Nothing but the lines below from the one containing "small red snack packet: stayed" through the one containing "Pick out the white phone" should appear in the answer, exact and without pictures.

====================

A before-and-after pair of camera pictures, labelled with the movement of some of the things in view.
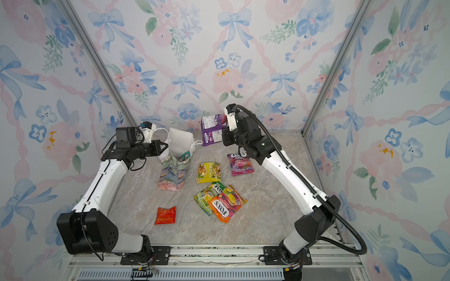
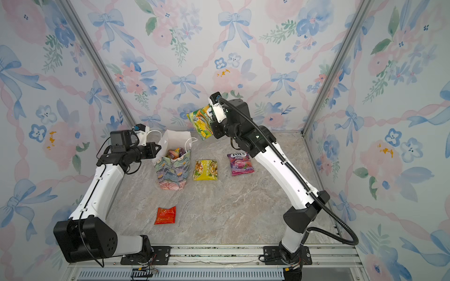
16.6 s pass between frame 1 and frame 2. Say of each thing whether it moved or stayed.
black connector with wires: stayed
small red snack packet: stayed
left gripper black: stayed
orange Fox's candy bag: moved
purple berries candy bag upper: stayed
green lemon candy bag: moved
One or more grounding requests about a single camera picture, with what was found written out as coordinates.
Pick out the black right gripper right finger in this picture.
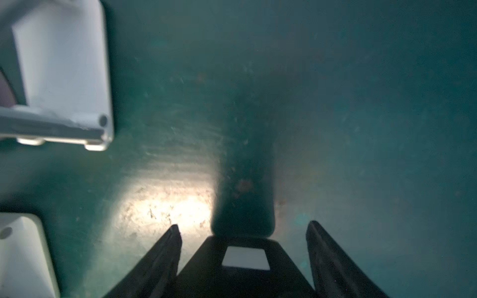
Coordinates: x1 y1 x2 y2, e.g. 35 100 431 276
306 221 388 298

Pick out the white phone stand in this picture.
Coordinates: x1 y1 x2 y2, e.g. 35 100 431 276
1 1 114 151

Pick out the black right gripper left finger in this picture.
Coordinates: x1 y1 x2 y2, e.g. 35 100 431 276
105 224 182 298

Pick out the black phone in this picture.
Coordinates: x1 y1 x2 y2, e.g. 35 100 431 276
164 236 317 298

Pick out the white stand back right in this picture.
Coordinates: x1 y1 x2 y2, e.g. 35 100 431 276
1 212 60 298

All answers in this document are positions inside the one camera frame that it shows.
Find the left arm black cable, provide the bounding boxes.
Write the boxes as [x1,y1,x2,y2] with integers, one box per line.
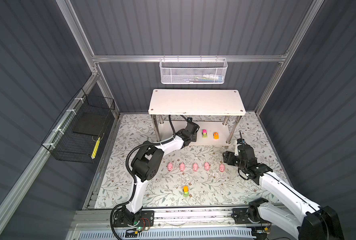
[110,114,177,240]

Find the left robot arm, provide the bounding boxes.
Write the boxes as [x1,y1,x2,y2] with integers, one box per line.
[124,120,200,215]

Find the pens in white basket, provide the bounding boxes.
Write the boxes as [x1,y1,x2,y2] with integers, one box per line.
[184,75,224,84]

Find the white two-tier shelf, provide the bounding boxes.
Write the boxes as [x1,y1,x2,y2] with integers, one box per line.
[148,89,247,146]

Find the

====================

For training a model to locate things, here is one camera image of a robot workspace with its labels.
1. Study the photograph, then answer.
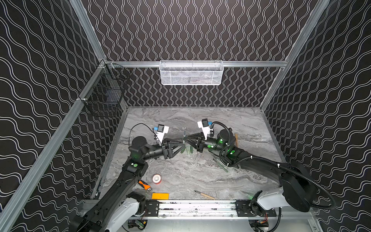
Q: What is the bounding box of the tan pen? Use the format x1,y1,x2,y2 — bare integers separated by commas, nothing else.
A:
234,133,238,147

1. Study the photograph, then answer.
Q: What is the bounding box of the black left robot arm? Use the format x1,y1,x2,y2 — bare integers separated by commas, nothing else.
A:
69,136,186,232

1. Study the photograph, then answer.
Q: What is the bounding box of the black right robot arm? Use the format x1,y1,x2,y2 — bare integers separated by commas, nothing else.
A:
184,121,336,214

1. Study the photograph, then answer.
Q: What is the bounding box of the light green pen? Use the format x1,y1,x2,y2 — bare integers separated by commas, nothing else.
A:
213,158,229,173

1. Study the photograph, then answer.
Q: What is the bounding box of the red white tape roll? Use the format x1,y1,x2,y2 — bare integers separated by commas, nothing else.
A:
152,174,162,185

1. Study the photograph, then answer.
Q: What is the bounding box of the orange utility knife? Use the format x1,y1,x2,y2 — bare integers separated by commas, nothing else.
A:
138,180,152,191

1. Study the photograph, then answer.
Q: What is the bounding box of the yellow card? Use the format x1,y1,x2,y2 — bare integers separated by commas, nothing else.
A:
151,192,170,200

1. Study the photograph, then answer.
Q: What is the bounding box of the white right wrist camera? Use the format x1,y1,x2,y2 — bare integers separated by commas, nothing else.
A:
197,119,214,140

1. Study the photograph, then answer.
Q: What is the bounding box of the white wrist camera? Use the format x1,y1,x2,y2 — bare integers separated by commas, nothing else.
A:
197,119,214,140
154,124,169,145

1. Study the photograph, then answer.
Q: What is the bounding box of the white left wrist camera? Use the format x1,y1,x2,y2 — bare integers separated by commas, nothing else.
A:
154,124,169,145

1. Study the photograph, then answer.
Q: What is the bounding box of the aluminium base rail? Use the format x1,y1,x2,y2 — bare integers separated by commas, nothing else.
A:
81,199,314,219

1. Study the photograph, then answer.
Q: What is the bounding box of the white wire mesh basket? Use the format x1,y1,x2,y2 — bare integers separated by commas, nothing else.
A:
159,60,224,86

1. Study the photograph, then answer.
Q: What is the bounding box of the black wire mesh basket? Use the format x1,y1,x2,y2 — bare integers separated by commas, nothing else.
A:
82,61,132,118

====================

▶ **Written reply**:
small red snack packet: stayed
left gripper black: stayed
orange Fox's candy bag: moved
purple berries candy bag upper: stayed
green lemon candy bag: moved
One or more grounding requests about a single camera picture, with what was found written out as coordinates.
Pick out the black right gripper right finger in this picture.
Coordinates: x1 y1 x2 y2, e.g. 35 100 431 276
306 221 388 298

Pick out the white phone stand in this picture.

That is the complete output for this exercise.